The Twenty20 Kizhakkambalam, a CSR initiative of Kitex Group, along with the Kizhakkambalam Grama Panchayat, decided to rebuild these colonies with modern facilities. The initiative focused on rebuilding 73 houses in Laksham Veedu colonies, namely Njarallur (37 houses), Velangu (24 houses), Kanamburam (8 houses) and Makkenikkara (4 houses).
The colony is no more a Laksham Veedu Colony but has been rechristened as God’s Villa with contemporary looking 750 sq ft independent houses. All the houses have a kitchen, European toilet, sink, light and water. The houses, constructed in four cents include two bedrooms, a hall, and a car parking facility.

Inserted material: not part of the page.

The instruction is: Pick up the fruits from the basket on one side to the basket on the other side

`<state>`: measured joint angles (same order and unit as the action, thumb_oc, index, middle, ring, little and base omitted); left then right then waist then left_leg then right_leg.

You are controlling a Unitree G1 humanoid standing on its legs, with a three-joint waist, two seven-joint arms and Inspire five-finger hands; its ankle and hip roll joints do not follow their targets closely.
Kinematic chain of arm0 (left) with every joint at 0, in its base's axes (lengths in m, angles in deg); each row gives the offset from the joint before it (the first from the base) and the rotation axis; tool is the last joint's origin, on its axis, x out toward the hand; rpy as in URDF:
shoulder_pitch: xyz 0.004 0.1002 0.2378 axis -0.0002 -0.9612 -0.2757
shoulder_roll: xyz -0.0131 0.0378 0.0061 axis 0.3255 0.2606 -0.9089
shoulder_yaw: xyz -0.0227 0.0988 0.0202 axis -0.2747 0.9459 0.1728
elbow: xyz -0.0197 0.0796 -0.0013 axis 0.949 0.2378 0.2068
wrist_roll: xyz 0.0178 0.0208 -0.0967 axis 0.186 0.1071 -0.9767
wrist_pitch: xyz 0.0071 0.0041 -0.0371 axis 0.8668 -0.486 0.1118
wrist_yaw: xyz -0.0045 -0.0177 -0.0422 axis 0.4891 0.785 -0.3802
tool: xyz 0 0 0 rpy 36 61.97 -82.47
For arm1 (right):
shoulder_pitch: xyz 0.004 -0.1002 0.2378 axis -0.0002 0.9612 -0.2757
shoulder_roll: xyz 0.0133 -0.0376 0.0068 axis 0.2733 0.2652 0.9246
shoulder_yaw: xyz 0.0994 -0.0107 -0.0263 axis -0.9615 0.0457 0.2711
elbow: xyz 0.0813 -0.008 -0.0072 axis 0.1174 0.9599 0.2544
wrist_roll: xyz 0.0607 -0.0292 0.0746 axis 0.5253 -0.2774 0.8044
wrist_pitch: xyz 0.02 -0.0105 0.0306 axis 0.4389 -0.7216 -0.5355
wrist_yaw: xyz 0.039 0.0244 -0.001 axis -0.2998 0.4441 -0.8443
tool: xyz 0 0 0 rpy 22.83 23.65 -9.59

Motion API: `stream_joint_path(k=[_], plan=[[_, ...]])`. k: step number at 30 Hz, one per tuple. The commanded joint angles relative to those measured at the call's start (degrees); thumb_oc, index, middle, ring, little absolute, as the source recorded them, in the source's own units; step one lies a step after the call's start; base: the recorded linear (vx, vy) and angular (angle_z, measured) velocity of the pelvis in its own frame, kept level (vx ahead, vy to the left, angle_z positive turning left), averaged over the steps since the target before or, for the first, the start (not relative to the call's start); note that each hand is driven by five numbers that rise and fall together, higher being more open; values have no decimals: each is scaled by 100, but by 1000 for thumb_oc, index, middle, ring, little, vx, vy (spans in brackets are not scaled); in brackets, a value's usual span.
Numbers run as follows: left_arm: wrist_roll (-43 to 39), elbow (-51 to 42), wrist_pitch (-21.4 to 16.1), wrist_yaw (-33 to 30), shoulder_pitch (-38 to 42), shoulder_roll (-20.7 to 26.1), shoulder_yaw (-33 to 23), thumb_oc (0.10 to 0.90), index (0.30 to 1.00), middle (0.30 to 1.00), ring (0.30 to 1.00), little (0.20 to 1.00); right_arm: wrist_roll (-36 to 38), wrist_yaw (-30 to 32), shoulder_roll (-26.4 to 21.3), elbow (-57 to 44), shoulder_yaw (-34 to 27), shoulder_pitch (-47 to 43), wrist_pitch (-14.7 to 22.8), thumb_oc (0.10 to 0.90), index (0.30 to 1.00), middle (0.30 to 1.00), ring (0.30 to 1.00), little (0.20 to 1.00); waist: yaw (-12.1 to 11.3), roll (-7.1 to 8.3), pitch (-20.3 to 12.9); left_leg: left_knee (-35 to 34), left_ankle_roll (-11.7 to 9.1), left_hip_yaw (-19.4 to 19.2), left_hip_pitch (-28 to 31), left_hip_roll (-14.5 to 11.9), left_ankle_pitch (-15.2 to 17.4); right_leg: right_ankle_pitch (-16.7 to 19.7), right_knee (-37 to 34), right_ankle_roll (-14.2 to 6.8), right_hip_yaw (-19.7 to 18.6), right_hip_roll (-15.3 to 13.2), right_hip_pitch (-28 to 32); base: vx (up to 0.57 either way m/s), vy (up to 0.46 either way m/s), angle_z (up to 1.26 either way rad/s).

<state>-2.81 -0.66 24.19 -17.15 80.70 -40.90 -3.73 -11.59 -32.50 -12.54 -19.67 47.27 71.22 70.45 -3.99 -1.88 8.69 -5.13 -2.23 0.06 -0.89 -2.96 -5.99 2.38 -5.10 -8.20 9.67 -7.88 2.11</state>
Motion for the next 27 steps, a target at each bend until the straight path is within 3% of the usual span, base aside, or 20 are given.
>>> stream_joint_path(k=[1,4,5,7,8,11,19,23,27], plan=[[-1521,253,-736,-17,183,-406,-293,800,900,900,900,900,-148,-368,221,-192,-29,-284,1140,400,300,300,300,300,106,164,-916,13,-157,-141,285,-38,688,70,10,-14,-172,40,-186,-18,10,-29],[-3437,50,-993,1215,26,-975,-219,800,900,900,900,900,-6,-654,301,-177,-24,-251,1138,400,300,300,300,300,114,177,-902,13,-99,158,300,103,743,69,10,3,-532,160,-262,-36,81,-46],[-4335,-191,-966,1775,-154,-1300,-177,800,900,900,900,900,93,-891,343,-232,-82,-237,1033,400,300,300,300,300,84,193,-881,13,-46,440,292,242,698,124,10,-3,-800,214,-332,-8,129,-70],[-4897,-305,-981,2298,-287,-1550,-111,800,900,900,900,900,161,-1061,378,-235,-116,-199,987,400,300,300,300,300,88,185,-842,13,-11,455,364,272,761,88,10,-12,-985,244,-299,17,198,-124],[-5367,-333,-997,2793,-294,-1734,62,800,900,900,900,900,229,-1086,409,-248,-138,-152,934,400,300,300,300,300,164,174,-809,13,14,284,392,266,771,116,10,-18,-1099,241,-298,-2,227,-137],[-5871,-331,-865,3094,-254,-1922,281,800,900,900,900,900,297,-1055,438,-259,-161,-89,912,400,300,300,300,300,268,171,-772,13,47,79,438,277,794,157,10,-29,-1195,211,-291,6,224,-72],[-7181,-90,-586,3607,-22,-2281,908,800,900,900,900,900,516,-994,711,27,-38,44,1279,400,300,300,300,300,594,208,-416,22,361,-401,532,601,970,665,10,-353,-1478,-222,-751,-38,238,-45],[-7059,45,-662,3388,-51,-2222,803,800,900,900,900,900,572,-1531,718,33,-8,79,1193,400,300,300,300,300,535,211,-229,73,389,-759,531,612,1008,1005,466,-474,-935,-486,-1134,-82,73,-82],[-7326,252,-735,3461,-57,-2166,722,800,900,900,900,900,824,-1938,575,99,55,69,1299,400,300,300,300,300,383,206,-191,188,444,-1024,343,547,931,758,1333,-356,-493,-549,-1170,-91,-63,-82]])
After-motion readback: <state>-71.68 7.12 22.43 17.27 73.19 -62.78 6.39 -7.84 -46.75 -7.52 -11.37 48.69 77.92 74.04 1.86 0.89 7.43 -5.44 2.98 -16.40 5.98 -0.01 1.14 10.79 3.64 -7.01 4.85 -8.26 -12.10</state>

Through the eyes of residents
The 73-year-old’s eyes welled up as she recounted what the colony used to be. Having lived in the area for 40 years, she had experienced it all.
Before the colony became God’s Villa, two families stayed under one roof in a sense as the house was separated by just a wall. She spoke about how she enjoyed the privacy.

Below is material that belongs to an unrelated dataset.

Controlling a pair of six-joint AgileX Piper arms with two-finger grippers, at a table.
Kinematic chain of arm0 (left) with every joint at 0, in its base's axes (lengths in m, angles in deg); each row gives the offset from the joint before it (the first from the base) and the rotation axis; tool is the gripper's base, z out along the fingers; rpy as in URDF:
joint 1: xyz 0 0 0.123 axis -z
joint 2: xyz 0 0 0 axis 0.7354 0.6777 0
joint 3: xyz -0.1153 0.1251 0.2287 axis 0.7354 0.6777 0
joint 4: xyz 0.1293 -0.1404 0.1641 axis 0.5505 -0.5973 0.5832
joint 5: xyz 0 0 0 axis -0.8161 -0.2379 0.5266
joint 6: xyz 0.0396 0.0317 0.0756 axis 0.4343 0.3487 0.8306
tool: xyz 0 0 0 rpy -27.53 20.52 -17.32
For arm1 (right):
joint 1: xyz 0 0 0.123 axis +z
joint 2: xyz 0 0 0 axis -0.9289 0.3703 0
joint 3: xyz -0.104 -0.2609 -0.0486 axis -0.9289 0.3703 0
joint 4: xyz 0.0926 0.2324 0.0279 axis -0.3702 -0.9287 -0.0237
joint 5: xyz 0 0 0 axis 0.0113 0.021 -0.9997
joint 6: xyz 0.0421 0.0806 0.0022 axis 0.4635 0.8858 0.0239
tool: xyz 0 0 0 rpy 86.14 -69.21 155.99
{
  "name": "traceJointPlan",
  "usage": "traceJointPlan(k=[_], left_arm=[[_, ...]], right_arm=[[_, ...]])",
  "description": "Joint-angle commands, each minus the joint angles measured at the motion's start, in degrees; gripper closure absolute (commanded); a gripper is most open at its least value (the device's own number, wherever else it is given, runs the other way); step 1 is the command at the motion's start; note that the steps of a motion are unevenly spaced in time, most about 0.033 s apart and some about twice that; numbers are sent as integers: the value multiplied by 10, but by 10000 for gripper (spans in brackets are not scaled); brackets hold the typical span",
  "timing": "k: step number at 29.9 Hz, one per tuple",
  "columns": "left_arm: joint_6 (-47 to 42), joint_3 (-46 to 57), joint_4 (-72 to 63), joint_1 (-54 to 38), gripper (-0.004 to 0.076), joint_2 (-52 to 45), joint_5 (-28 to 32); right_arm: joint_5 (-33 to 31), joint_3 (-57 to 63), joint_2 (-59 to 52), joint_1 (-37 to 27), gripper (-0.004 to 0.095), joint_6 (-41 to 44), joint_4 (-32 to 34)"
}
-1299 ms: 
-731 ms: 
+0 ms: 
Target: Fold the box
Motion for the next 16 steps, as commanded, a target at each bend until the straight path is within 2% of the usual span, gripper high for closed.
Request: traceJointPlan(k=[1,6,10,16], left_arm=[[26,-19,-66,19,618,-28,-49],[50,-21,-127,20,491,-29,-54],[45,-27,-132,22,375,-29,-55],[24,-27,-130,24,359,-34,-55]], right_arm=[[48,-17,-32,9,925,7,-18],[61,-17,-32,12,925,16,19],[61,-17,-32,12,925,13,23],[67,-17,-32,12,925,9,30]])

“Even if we did not want to eavesdrop on the other family’s conversation, the house set-up itself was such that they knew everything about us and we knew everything about them. There was no privacy. And now we have the whole house to ourselves. It is such a luxury and better than what I ever dreamt. I feel so happy that I have a place that I can call home,” said Annama.

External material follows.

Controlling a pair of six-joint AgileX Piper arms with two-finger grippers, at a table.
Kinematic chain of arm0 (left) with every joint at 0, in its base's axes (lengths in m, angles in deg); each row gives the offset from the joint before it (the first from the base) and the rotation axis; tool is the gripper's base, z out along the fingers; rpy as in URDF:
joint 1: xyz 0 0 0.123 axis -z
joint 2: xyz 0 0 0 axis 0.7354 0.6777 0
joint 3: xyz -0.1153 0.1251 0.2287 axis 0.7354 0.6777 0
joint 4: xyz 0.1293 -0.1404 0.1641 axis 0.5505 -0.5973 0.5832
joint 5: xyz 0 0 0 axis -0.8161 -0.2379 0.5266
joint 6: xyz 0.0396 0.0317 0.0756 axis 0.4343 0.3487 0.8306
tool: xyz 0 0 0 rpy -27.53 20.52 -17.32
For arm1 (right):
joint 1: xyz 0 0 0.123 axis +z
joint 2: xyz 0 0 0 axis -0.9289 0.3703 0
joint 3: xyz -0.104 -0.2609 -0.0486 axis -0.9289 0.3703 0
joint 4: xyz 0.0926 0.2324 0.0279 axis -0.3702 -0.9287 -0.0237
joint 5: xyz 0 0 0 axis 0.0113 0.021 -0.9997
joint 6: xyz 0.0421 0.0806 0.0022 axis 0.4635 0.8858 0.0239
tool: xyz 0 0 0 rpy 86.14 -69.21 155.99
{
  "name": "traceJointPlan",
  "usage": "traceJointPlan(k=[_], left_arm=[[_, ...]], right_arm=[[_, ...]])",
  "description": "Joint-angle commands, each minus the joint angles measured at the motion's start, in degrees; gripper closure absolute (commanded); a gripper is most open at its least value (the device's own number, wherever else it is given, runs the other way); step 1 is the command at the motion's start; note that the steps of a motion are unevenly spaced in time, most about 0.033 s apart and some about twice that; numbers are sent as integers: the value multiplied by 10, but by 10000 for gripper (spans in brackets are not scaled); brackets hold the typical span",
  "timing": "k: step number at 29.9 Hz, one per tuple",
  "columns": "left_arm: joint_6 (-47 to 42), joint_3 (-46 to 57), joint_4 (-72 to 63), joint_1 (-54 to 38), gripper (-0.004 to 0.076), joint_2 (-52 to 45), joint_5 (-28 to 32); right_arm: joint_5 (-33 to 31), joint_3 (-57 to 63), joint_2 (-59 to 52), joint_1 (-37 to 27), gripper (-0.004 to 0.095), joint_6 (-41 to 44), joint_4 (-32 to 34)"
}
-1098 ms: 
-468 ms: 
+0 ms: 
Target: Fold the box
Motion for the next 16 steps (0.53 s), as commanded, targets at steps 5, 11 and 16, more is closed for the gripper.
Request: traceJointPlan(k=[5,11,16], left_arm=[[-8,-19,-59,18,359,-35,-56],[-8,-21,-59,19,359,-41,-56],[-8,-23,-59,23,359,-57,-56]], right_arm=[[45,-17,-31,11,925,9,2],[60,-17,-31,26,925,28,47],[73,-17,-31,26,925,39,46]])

She spends her time in the house for the most part but enjoys sitting in the small veranda that overlooks the ground where children come and play. After the death of her husband, two years back, she often wondered what her life would be, but now with a solid roof over her head, she feels a weight has been lifted off her chest.
Lisa just wanted a place that she could call home where her three children had space to run around and play.
“I don’t have very fancy wishes. I got this house and that is enough. I am so happy that I have a place like this to call my home. It is something I thought would always be a dream and never a reality,” she said.
Lisa’s sewing machine, placed besides the door outside, is her favourite companion. “In the previous house there was not much space so it used to be tough to stitch. Now, I sit outside and stitch whenever I feel like. There is so much space and privacy,” she says, adding that her husband works as a lorry driver.
“People’s mindset towards us has changed. They treat us with respect and regard, ever since the area has been transformed. People living here also have become more conscious of how they should behave,” she shares.
Having lived in the colony for nine years, Lisa had to pinch herself to know that this was their new reality — a clean, safe and beautiful neighbourhood.
This family of three used to dread the rains because they were convinced that something terrible would happen. They even had an instance where a coconut tree fell and cracked a portion of their roof. So every time there was rain, it meant they would have a sleepless night. But not any more.
“The houses were not properly maintained and we could not sleep peacefully at night because we would constantly have to keep buckets everywhere. That is not even a concern now because the house is so well-built and well-equipped,” says Sangeetha.
Having lived in the colony for 38 years, she said that she has been witness to how life has changed for residents.
“The lifestyle and attitudes of people have changed. Earlier, this was considered a low class colony but now there is a lot of aspiration and ambition among the people here. They are taking their education seriously and are looking after their houses and the colony at large. Even small things like the dressing style and upkeep of the area has improved a lot,” she shares.
Her husband, Madhu CG, who runs a welding unit in the locality, says, “There was a toilet but it was in a pathetic condition. It was filthy and one never felt like using it. Now we have our own bathroom facility which is so convenient. We also had only four taps to fetch water for 38 houses. We now get water in our houses.”
When asked about what they felt about the house, their daughters’ grin said it all. They now had more space to play with their neighbours and had a room to themselves.